Yes, men will awaken!

Yes, men will arouse from that torpor which, to such a people, is shame; and when France does awaken, when she does open her eyes, when she does distinguish, when she does see that which is before her and beside her, she will recoil with a terrible shudder from the monstrous crime which dared to espouse her in the darkness, and of which she has shared the bed.

Then will the supreme hour strike!

The sceptics smile and insist; they say:

"Hope for nothing. This government, you say, is the shame of France. Be it so, but this same shame is quoted on the Bourse. Hope for nothing. You are poets and dreamers if you hope. Why, look about you: the tribune, the press, intelligence, speech, thought, all that was liberty, has vanished. Yesterday, these things were in motion, alive; to-day, they are petrified. Well, people are satisfied with this petrification, they accommodate themselves to it, make the most of it, conduct business on it, and live as usual. Society goes on, and plenty of worthy folk are well pleased with this state of things. Why do you want to change it, to put an end to it? Don't deceive yourselves, it is all solid, all firm; it is the present and the future."

We are in Russia. The Neva is frozen over. Houses are built on the ice, and heavy chariots roll over it. It is no longer water, but rock. The people go to and fro upon this marble which was once a river. A town is run up, streets are marked out, shops opened; people buy, sell, eat, drink, sleep, light fires on what once was water. You can do whatever you please there. Fear nothing. Laugh, dance; it is more solid than terra firma. Why, it rings beneath the foot, like granite. Long live winter! Long live the ice! This will last till doomsday! And look at the sky: is it day? is it night? what is it? A pale, misty light steals over the snow; one would say that the sun is dying!

No, thou art not dying, O liberty! One of these days, at the moment when thou art least expected, at the very hour when they shall have most utterly forgotten thee, thou wilt rise!--O dazzling vision! the star-like face will suddenly be seen issuing from the earth, resplendent on the horizon!
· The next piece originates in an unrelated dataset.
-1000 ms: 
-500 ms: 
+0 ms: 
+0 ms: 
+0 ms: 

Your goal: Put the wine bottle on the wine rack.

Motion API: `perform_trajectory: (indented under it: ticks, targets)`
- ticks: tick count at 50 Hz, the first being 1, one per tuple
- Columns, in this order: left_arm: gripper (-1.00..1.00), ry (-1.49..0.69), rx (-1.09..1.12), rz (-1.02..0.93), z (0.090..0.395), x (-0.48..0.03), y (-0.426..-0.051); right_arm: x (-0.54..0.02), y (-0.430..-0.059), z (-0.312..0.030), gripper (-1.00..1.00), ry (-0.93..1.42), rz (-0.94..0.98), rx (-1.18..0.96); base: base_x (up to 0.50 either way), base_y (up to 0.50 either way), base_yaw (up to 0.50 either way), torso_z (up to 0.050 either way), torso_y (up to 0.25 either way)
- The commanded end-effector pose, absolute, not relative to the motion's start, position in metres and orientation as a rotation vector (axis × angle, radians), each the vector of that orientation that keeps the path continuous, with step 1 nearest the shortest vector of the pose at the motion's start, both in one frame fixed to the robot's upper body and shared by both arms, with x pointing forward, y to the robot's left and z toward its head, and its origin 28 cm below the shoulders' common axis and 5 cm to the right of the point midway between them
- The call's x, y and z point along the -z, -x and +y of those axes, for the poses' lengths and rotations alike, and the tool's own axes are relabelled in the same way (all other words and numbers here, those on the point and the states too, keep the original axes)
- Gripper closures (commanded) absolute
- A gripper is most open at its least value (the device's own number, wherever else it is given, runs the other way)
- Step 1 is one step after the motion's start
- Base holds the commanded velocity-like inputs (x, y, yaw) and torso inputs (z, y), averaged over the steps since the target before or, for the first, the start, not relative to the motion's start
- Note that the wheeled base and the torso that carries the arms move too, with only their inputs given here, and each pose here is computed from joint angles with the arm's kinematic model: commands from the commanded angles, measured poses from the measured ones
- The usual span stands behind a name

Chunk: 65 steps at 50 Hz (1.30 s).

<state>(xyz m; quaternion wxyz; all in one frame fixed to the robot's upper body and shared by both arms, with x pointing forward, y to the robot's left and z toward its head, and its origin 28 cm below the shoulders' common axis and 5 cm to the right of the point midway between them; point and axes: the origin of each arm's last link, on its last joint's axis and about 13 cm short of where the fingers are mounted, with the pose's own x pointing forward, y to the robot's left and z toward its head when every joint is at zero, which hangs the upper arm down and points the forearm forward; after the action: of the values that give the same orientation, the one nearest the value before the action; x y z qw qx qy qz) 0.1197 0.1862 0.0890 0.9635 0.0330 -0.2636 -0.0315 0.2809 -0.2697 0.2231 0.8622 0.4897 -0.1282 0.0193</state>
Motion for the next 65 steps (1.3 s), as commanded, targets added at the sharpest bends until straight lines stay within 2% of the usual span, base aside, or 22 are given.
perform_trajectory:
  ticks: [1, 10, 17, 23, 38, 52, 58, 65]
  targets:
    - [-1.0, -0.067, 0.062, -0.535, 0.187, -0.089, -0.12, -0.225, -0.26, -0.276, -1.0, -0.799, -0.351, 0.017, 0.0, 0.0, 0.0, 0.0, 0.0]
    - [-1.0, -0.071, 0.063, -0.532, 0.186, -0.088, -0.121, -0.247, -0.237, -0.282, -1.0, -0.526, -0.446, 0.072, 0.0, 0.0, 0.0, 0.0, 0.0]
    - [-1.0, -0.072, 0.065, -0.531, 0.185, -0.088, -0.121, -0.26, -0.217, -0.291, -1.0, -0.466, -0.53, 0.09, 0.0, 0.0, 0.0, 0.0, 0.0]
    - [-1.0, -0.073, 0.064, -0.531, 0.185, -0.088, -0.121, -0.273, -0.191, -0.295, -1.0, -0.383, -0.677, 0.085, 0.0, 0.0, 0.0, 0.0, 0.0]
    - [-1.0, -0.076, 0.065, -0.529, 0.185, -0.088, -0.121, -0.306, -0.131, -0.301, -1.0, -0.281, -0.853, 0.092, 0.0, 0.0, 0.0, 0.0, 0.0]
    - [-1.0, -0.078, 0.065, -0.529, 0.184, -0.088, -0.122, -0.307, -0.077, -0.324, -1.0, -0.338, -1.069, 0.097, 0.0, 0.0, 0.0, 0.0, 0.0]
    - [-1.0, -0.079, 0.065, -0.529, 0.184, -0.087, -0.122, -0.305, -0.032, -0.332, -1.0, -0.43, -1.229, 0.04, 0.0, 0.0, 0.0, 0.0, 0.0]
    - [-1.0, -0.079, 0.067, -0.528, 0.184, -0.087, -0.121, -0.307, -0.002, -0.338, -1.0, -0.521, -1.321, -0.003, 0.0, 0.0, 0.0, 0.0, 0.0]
Over all that snow, over all that ice, over that hard, white plain, over that water become rock, over all that wretched winter, thou wilt cast thy arrow of gold, thy ardent and effulgent ray! light, heat, life! And then, listen! hear you that dull sound? hear you that crashing noise, all-pervading and formidable? 'Tis the breaking up of the ice! 'tis the melting of the Neva! 'tis the river resuming its course! 'tis the water, living, joyous, and terrible, heaving up the hideous, dead ice, and crushing it.--'Twas granite, said you; see, it splinters like glass! 'tis the breaking up of the ice, I tell you: 'tis the truth returning, 'tis progress recommencing, 'tis mankind resuming its march, and uprooting, carrying off, mingling, crushing and drowning in its waves, like the wretched furniture of a submerged hovel, not only the brand-new empire of Louis Bonaparte, but all the structures and all the work of the eternal antique despotism! Look on these things as they are passing. They are vanishing for ever. You will never behold them again. That book, half submerged, is the old code of iniquity; that sinking framework is the throne; that other framework, floating off, is the scaffold!

And for this immense engulfment, this supreme victory of life over death, what was needed? One glance from thee, O sun! one of thy rays, O liberty!